#### TASK OBJECTIVE:
Emit a verbatim copy of the lines below from the line with "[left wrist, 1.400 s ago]" through the line with "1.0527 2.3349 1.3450", excluding pictures and everything outside that range.

*** Block opens ***

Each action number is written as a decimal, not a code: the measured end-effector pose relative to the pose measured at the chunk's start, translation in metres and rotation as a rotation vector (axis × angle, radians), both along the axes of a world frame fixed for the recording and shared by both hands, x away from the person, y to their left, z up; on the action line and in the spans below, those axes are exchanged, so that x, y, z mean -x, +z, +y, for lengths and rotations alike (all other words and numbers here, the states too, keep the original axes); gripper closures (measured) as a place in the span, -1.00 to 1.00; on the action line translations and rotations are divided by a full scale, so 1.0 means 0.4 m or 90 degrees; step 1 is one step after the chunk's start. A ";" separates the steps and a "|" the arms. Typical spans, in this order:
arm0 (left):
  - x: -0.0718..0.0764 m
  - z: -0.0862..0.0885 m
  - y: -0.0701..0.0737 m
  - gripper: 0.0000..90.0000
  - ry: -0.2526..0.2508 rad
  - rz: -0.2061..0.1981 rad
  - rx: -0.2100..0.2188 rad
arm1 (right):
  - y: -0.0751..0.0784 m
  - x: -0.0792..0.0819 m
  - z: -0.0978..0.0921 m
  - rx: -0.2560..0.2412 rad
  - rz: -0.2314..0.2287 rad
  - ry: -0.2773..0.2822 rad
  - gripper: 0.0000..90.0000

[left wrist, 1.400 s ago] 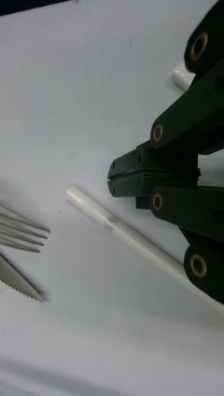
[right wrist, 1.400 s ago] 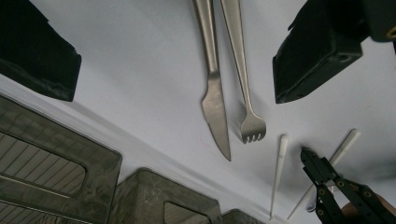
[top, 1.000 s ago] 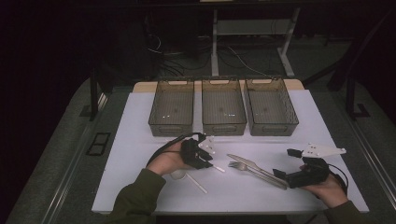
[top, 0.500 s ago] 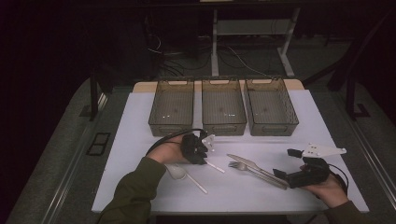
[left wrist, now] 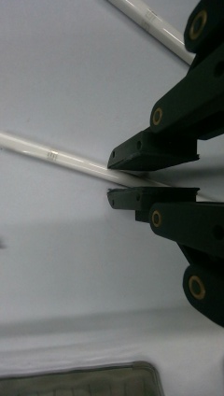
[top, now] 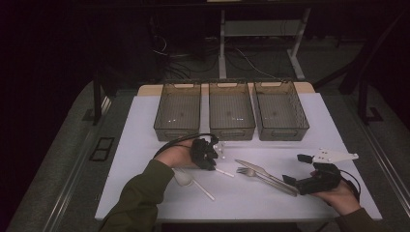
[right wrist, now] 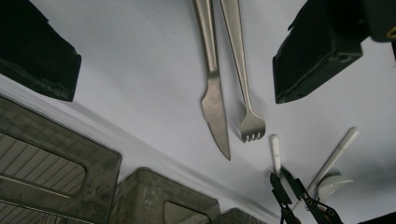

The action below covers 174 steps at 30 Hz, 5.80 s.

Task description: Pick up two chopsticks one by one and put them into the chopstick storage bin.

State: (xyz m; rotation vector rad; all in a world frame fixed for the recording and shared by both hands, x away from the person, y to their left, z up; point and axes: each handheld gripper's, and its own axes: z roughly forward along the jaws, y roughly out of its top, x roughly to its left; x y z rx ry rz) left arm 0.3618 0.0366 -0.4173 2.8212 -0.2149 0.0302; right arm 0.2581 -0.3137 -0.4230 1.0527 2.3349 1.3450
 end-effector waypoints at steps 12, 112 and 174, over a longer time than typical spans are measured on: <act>0.000 -0.025 -0.001 0.77 -0.049 -0.009 -0.041 | 0.000 0.000 0.001 -0.001 0.000 0.001 -0.98; -0.445 0.269 0.171 0.84 0.559 -0.063 0.255 | -0.011 -0.004 -0.020 -0.011 0.022 -0.010 -0.98; 0.134 0.141 0.100 0.97 0.197 0.002 0.201 | -0.006 -0.005 -0.007 -0.014 0.021 -0.006 -0.98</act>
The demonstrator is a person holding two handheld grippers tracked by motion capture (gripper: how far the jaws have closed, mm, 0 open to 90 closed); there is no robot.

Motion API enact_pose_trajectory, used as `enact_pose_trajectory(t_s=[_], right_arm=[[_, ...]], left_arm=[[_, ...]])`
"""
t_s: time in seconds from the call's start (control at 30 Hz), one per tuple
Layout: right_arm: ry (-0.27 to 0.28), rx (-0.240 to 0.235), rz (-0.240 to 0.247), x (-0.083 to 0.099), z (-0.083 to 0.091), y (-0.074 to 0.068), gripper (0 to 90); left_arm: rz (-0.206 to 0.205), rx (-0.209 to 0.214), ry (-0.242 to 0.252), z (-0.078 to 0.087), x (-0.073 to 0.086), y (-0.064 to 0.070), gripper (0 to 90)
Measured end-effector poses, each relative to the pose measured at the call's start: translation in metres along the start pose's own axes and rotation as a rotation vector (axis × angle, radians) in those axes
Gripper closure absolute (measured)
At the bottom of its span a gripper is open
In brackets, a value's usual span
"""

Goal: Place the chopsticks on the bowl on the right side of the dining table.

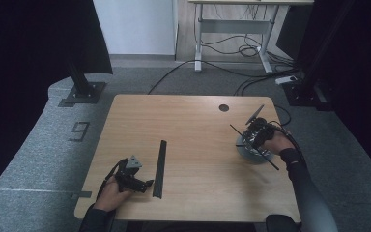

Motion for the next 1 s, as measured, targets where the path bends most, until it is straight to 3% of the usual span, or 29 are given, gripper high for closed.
enact_pose_trajectory(t_s=[0.77,1.0], right_arm=[[0.009,0.014,-0.017,0.001,-0.025,0.012,85.4],[0.046,0.005,-0.034,0.002,-0.024,0.013,82.1]], left_arm=[[-0.002,0.0,0.0,0.0,0.0,0.0,0.0],[0.001,0.0,0.002,0.0,0.0,0.0,0.0]])
Point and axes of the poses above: each handheld gripper's, and its own axes: z roughly backward along the jaws, x roughly out of its underside, y roughly to its right, the point moved 8 cm from there along -z, roughly forward along the jaws, and after that the axes turned 2 degrees about y, right-handed, at the moved point
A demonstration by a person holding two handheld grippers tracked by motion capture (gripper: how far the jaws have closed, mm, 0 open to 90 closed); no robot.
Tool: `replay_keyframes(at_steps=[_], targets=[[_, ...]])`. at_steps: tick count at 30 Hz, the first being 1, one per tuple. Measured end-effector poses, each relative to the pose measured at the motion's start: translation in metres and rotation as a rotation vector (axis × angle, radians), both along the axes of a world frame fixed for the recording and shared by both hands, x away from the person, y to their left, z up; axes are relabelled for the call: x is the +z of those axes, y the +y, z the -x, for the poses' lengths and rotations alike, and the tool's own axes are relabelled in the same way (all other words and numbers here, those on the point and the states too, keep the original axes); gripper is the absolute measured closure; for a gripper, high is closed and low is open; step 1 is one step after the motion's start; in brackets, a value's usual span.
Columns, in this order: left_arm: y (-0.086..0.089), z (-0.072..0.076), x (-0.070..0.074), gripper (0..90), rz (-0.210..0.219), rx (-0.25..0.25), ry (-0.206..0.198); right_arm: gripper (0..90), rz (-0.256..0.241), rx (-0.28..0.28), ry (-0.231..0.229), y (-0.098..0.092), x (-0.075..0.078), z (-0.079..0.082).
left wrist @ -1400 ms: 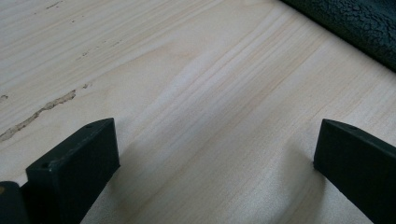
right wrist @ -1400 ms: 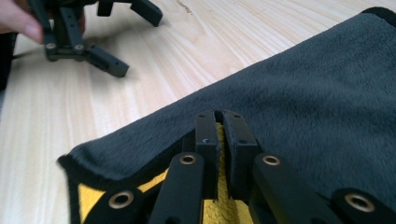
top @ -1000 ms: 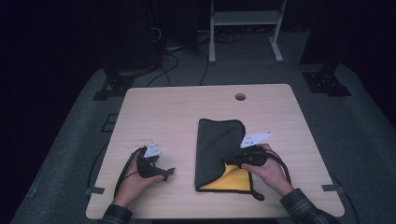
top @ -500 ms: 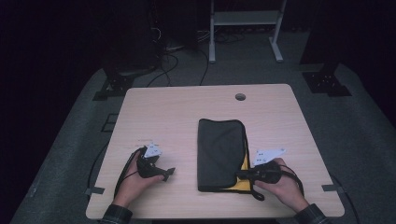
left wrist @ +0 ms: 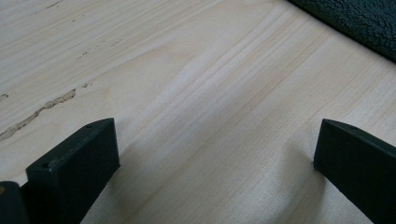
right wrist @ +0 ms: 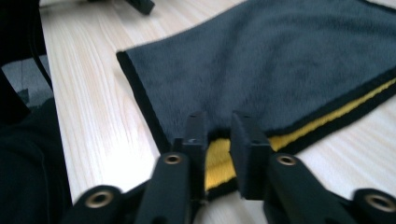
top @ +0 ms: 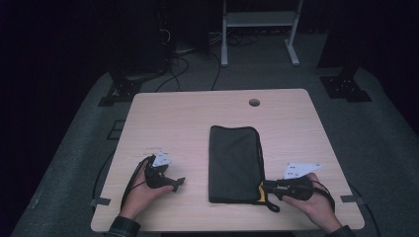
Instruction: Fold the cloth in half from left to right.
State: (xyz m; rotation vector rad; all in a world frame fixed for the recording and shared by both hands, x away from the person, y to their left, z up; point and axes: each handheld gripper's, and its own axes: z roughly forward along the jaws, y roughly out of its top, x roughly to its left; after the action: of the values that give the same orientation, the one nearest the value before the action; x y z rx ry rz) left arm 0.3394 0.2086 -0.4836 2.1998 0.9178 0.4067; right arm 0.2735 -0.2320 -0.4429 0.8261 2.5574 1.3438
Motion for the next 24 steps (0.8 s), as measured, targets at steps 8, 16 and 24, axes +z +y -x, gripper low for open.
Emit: replay_keyframes(at_steps=[8,16,24], targets=[[0.000,0.000,0.000,0.0,0.000,0.000,0.000,58.9,0.028,0.030,-0.016,0.026,-0.009,-0.003],[0.000,0.000,0.000,0.0,0.000,0.000,0.000,61.8,0.153,0.001,0.010,0.015,-0.024,-0.007],[-0.001,0.001,0.000,0.0,0.003,-0.002,0.000,53.4,0.112,-0.018,0.021,0.002,-0.022,-0.008]])
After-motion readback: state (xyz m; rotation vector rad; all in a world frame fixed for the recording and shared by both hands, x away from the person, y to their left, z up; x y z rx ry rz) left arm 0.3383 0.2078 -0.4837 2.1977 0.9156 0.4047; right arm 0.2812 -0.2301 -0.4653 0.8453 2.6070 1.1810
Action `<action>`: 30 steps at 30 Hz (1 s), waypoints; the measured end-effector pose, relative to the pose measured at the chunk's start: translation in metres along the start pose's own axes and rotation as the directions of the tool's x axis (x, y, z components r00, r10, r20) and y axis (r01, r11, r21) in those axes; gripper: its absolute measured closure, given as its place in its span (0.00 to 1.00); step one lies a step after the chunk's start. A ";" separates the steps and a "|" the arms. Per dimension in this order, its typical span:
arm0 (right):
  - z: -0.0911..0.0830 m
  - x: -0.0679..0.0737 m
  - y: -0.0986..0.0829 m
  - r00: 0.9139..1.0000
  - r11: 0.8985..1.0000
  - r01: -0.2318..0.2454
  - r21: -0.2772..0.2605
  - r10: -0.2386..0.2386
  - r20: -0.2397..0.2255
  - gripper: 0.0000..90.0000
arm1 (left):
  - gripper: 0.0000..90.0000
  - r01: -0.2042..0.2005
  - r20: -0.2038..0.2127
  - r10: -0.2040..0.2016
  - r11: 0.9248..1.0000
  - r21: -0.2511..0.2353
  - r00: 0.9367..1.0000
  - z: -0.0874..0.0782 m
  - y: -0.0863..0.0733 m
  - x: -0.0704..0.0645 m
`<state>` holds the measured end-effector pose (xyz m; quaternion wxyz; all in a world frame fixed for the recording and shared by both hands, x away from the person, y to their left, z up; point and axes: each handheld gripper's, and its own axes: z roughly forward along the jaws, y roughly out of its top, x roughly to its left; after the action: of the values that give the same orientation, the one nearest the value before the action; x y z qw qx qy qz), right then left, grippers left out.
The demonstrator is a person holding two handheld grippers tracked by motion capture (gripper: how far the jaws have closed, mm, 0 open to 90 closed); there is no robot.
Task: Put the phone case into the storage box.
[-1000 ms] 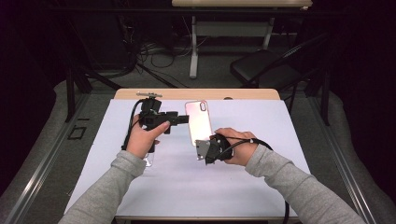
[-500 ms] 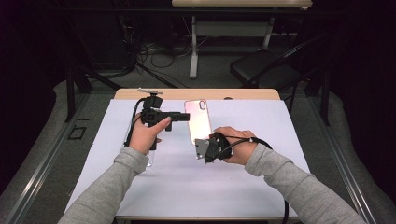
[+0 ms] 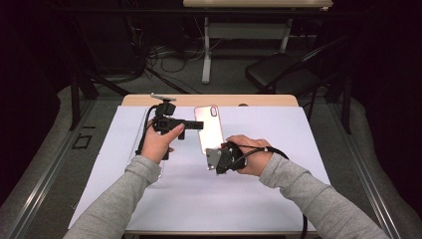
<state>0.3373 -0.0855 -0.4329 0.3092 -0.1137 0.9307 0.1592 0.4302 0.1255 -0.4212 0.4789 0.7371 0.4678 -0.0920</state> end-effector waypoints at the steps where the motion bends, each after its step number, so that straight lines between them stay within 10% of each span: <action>1: 0.000 0.000 0.000 1.000 1.000 0.001 0.000 -0.001 0.000 0.98 | 0.56 0.015 0.007 -0.015 1.000 0.004 1.000 0.001 0.000 0.000; 30: 0.001 0.001 0.003 1.000 1.000 0.009 -0.013 -0.009 -0.001 0.98 | 0.76 0.124 0.033 -0.125 0.992 0.036 0.992 0.007 0.000 0.002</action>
<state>0.3360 -0.0821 -0.4342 0.3087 -0.1199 0.9292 0.1638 0.4331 0.1215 -0.4260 0.4678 0.7128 0.5028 -0.1424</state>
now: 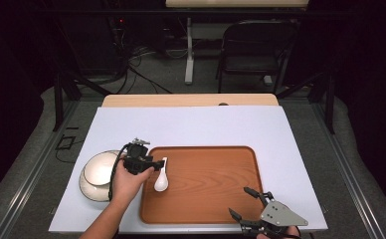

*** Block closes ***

#### RESPONSE:
[left wrist, 1.400 s ago] 
[right wrist, 1.400 s ago] 
[top, 1.000 s ago] 
[top, 0.500 s ago] 
[left wrist, now] 
[top, now] 
[right wrist, now] 

The action below covers 174 steps at 30 Hz, 5.80 s.

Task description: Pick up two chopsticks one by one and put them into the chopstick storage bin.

State: (xyz m; rotation vector rad; all in a world frame fixed for the recording and shared by both hands, x away from the person, y to their left, z up; point and axes: each handheld gripper's, and its own axes: z roughly forward along the jaws, y roughly out of its top, x roughly to its left; x y z rx ry rz) left arm 0.3618 0.0366 -0.4173 2.8212 -0.2149 0.0302; right arm 0.2581 -0.3137 -0.4230 1.0527 2.3349 1.3450

What came before makes up the full response.